**TASK PROMPT**
From the material below, please set down exactly the lines starting with the one with "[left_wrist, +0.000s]" and going on through the one with "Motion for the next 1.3", without a single picture.

**EXTRACTED MATERIAL**
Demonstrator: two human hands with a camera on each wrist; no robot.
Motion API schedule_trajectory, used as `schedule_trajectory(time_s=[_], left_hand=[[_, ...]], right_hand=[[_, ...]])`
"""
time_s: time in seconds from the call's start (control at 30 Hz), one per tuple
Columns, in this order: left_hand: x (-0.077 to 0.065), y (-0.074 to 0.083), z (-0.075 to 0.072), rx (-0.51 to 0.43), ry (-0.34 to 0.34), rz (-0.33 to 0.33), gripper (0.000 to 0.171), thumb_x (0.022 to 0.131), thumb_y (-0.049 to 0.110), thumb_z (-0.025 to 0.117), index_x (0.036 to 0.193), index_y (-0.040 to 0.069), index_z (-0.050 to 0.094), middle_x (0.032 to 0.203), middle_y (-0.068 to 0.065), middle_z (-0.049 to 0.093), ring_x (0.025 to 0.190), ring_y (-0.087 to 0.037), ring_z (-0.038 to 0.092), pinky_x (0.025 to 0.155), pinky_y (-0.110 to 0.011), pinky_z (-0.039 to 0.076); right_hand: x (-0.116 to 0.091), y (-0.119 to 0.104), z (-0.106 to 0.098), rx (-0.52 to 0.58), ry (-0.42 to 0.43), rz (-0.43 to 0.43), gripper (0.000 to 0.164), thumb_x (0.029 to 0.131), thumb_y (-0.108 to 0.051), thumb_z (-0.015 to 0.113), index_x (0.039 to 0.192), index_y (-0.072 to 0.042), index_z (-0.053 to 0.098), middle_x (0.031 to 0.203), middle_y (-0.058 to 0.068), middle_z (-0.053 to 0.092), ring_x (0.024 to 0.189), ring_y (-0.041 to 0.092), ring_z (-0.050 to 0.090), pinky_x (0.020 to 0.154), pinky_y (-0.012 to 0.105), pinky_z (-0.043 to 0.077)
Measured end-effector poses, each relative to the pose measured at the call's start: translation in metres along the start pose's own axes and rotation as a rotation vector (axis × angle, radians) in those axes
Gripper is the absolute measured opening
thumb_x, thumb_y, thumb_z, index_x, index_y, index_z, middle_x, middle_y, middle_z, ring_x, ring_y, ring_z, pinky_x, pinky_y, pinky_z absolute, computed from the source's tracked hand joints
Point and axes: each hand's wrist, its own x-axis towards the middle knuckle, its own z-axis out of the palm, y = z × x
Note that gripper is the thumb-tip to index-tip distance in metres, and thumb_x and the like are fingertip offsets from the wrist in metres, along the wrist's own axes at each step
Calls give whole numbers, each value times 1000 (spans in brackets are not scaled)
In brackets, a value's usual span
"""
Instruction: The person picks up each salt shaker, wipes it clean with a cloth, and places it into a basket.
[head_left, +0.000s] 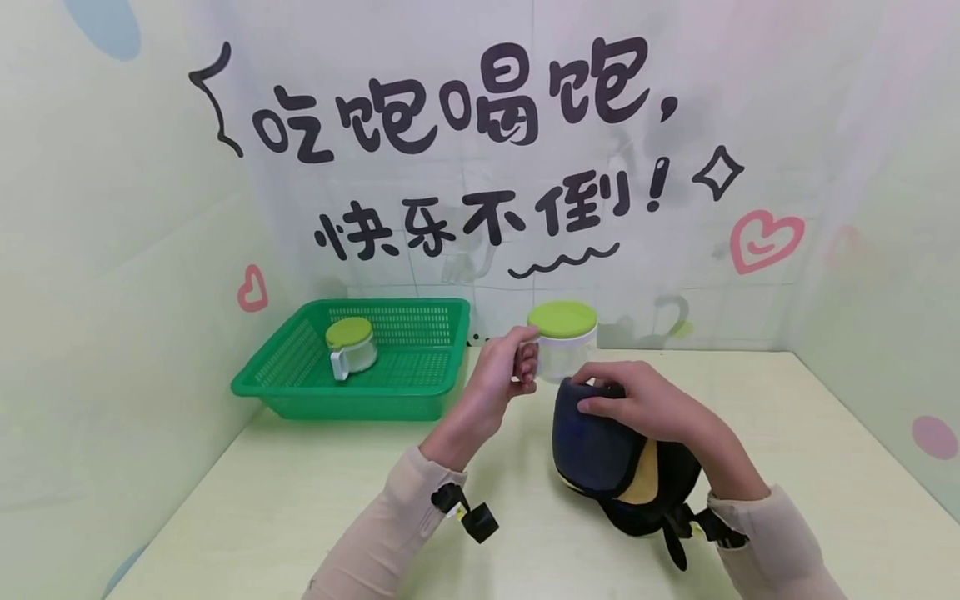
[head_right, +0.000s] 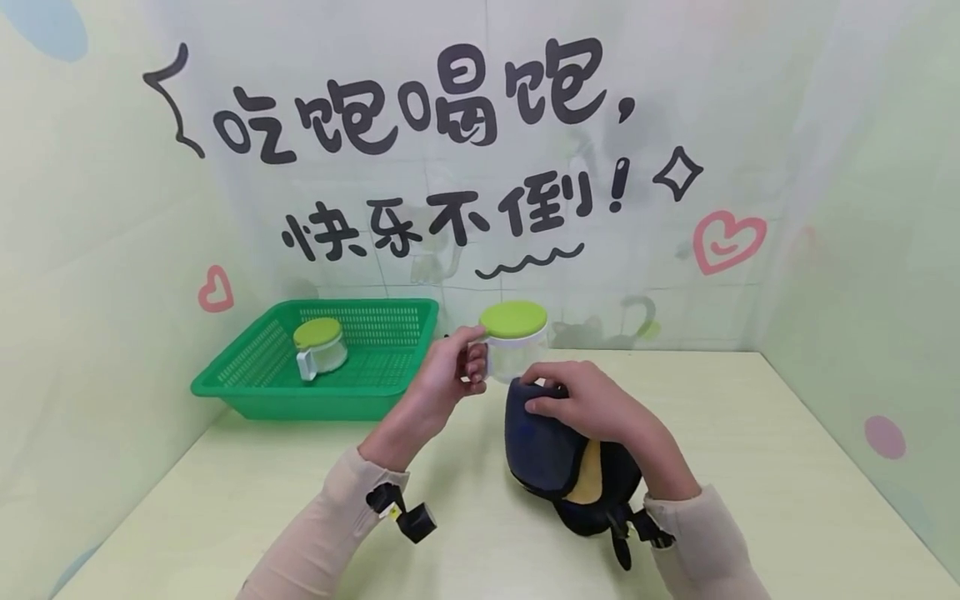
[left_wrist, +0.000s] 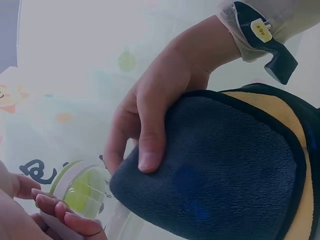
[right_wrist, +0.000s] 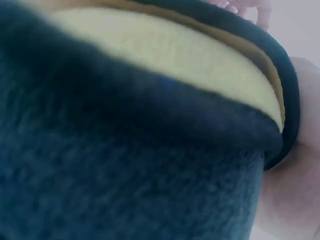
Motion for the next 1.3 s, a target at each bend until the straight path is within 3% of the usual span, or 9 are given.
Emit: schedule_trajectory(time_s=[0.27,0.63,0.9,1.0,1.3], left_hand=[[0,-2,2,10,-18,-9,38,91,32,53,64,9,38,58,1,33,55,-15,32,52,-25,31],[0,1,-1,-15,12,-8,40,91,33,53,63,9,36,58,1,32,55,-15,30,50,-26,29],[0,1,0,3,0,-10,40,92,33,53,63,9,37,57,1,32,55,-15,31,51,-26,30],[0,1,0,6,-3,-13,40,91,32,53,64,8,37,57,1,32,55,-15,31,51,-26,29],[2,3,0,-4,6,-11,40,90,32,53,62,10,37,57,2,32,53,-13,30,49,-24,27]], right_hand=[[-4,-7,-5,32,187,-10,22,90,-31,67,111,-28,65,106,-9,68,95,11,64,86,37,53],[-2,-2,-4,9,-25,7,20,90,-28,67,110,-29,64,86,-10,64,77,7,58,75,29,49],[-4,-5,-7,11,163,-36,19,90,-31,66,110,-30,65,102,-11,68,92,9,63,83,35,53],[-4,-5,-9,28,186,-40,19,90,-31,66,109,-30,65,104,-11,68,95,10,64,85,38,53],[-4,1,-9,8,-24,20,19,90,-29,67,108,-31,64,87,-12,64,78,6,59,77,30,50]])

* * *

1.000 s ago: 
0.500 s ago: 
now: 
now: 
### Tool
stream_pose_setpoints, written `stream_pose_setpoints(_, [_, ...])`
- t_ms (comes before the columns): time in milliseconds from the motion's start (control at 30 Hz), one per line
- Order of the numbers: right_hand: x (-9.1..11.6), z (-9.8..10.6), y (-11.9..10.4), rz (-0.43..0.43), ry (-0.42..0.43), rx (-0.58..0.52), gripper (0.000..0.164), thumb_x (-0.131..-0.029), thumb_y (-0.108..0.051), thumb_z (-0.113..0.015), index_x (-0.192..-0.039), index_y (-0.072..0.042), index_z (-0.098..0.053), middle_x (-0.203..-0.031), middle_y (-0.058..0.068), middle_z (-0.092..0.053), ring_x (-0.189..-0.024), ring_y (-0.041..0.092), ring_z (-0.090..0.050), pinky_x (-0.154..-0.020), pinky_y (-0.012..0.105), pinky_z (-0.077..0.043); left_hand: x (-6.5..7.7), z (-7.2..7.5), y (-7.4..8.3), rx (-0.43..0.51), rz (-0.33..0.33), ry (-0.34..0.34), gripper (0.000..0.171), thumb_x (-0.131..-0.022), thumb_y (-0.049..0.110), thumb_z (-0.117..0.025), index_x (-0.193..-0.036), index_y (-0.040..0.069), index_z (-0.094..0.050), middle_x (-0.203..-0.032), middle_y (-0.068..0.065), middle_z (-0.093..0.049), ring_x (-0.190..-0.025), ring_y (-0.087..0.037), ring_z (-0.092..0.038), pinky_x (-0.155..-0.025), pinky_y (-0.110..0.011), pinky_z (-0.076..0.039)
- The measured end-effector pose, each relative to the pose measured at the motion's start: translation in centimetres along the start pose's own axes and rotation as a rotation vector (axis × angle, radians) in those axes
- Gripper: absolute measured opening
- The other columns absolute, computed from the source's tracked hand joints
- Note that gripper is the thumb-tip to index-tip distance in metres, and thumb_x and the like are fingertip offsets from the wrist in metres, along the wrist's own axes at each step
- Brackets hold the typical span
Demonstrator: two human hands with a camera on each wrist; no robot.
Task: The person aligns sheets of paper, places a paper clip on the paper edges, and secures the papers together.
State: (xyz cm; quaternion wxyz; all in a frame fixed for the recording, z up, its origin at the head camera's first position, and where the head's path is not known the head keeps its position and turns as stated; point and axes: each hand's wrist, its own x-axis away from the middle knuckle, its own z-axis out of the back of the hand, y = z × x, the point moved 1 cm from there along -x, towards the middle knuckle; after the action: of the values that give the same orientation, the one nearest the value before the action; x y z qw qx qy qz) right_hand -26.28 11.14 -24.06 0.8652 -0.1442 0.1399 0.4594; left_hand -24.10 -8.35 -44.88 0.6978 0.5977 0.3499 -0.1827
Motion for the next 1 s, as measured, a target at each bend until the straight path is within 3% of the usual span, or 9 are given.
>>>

**WRITTEN ANSWER**
[left_wrist, +0.000s] 
[right_wrist, +0.000s] 
Motion for the next 1.3 s, a target at each bend until the straight path is within 3% of the usual span, or 9 are given.

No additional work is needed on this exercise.